▶ [Problem to work on]: Answer with one figure only, the number of lines below in which "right" occurs.
########
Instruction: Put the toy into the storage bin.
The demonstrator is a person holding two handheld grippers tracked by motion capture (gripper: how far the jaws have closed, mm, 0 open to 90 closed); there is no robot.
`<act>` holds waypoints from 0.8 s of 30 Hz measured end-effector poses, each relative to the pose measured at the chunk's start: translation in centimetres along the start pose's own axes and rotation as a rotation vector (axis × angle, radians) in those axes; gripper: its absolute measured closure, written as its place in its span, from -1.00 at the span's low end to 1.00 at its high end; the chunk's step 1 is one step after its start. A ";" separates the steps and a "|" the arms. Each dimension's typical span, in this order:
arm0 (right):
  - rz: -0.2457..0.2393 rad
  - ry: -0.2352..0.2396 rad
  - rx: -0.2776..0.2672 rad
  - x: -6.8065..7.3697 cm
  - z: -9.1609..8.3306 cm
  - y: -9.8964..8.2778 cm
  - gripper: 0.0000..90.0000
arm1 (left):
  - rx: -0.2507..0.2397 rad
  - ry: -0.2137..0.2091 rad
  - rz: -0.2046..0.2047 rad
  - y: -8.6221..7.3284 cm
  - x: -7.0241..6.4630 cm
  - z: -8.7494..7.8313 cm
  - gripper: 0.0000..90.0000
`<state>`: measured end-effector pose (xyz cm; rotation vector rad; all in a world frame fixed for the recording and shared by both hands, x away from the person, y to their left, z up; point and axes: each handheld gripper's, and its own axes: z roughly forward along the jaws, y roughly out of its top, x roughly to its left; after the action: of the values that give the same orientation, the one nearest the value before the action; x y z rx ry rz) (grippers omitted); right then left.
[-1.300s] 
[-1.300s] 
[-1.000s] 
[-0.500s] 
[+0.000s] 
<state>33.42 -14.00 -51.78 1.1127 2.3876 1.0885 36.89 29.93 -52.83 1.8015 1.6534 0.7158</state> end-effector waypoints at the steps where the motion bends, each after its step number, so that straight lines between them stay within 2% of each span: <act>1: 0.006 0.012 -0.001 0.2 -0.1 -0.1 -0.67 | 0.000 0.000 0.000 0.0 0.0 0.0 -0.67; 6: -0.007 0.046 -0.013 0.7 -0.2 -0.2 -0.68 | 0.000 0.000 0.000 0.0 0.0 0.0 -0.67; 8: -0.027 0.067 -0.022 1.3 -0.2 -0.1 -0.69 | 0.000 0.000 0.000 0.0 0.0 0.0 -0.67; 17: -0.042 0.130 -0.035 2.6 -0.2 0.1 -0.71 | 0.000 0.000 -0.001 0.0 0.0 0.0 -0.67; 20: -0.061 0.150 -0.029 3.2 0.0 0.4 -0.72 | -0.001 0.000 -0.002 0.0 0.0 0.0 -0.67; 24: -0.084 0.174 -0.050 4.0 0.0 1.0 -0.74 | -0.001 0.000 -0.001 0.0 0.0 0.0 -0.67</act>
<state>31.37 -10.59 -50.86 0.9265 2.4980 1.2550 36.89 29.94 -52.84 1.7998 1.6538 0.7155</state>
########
▶ [Completed task]: 2